### To do
Scan the entries below and state how many lines contain "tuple". No other output.

Extracted data entries:
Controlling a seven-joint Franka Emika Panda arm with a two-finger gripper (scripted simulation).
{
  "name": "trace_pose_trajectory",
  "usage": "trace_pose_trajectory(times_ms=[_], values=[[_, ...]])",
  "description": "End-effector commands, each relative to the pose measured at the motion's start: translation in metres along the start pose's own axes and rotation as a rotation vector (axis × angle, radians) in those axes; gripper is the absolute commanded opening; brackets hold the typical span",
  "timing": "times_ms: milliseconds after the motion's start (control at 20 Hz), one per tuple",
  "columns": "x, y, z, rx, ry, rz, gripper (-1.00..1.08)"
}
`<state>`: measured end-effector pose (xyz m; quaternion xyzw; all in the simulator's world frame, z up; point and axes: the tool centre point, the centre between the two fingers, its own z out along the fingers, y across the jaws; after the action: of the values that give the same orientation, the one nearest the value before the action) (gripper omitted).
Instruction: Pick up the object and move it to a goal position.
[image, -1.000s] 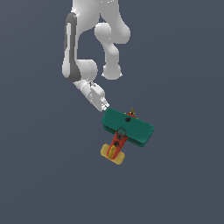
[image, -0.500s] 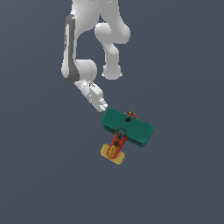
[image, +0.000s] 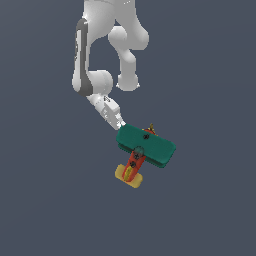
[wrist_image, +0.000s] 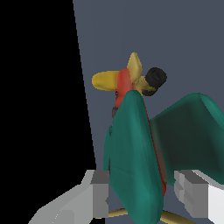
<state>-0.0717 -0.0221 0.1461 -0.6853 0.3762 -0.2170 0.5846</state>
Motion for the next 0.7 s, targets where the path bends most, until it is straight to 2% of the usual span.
trace_pose_trajectory(times_ms=[0, 350, 400, 650], values=[[-0.0008, 0.0002, 0.0106, 0.001, 0.000, 0.001, 0.28], [0.0005, 0.0000, 0.0191, 0.000, 0.001, 0.000, 0.28], [0.0005, 0.0000, 0.0191, 0.000, 0.001, 0.000, -1.00], [0.0005, 0.0000, 0.0191, 0.000, 0.001, 0.000, -1.00]])
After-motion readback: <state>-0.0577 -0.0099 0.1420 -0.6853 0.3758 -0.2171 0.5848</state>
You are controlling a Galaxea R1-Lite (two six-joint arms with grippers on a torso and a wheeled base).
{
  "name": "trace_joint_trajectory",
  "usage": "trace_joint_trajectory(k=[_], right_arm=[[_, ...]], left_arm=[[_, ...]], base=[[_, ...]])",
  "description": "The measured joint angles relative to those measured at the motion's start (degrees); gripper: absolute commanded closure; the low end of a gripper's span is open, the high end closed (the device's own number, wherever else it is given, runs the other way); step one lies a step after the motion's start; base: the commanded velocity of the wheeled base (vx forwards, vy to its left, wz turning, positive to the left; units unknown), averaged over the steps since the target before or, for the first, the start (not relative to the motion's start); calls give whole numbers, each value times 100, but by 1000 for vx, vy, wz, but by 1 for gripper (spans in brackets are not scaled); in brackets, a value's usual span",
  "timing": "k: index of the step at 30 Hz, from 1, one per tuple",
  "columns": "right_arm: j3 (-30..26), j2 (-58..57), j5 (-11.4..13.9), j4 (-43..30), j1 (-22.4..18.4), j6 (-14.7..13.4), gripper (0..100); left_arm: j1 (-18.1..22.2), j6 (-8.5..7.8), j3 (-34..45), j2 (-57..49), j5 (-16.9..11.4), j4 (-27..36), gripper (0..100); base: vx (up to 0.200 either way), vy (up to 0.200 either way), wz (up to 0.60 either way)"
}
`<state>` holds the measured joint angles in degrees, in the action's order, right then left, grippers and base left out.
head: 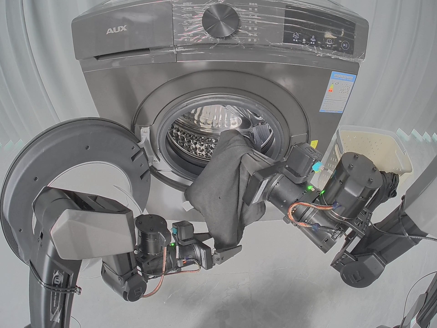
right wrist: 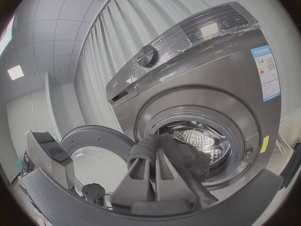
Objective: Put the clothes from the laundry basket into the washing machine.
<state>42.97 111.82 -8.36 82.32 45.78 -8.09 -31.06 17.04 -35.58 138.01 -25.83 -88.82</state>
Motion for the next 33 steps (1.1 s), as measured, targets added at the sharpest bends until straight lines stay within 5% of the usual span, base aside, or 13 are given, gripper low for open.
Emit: trace_joint_trajectory(k=[4, 5, 12, 20, 27, 33], right_arm=[[-4, 2, -1, 6, 2, 0, 100], [-6, 5, -6, 9, 2, -2, 100], [-28, 9, -15, 26, 2, -22, 100], [-59, 9, -39, 37, 6, -41, 100], [-65, 11, -50, 34, -113, -46, 100], [-177, 9, -26, 41, -311, -55, 100]], left_arm=[[-2, -2, -77, 63, 96, -5, 0], [-2, -7, -104, 80, 126, -7, 100], [0, -5, -410, 174, 449, -13, 100], [11, 2, -536, 223, 477, -16, 100], [100, -18, -135, -143, 490, -11, 100], [260, -188, 513, -1036, 397, -13, 100]], base=[[0, 0, 0], [0, 0, 0], [0, 0, 0], [0, 0, 0], [0, 0, 0], [0, 0, 0]])
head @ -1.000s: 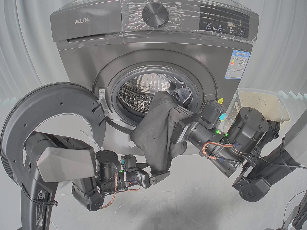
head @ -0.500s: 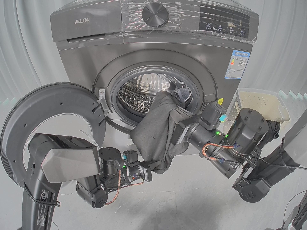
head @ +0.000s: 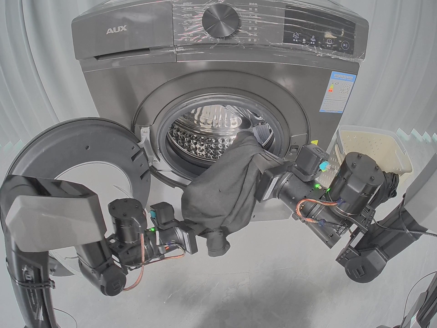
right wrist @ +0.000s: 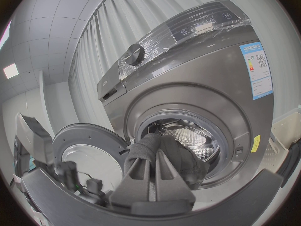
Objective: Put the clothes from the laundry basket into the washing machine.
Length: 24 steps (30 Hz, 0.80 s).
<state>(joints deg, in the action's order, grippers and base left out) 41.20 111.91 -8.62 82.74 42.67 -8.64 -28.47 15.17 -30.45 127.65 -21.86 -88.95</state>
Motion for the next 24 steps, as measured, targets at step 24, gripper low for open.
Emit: trace_joint_trajectory(k=[24], right_arm=[[-268, 187, 4, 151, -240, -71, 100]], left_arm=[[372, -89, 1775, -2294, -978, 35, 100]], base=[[0, 0, 0]])
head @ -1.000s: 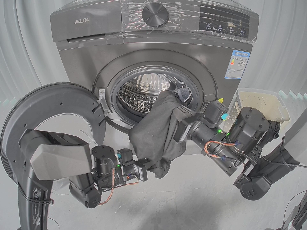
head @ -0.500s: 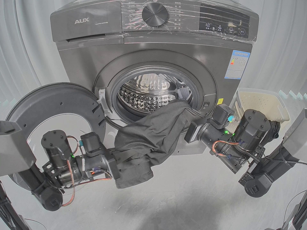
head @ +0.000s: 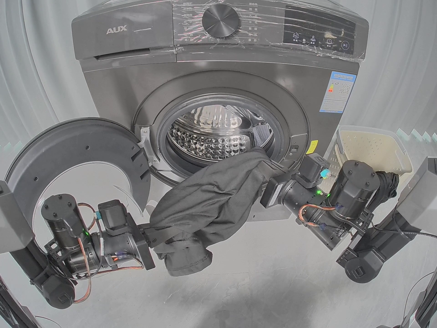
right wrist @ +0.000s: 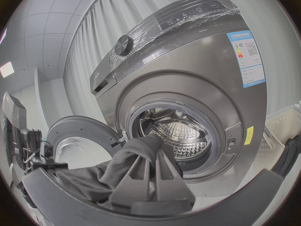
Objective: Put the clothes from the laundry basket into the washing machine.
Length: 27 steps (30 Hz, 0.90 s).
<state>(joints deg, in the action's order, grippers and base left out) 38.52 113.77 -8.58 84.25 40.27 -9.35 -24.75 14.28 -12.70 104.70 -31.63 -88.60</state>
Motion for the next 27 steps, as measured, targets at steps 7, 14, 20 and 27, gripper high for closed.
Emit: trace_joint_trajectory(k=[7, 14, 20, 27], right_arm=[[12, -52, 13, 5, 77, 11, 100], [21, -101, 21, 11, 196, 18, 100], [28, -121, 22, 11, 245, 22, 100], [34, -129, 24, 11, 251, 22, 100]], left_arm=[[77, -421, -312, 1090, 24, -11, 100], [57, -574, -1367, 2178, 284, -29, 100], [-46, -588, -1736, 2565, 363, -35, 0], [-110, -588, -1786, 2714, 369, -35, 0]], base=[[0, 0, 0], [0, 0, 0], [0, 0, 0], [0, 0, 0]])
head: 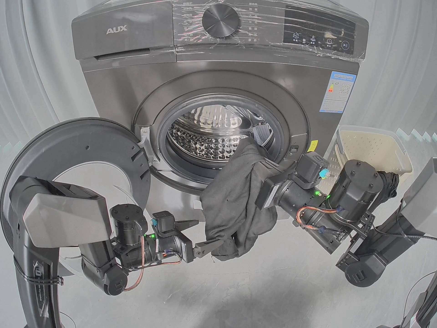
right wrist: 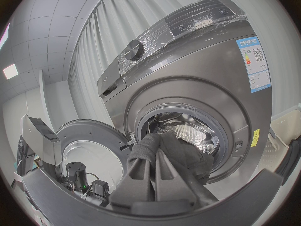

### Exercise solution
2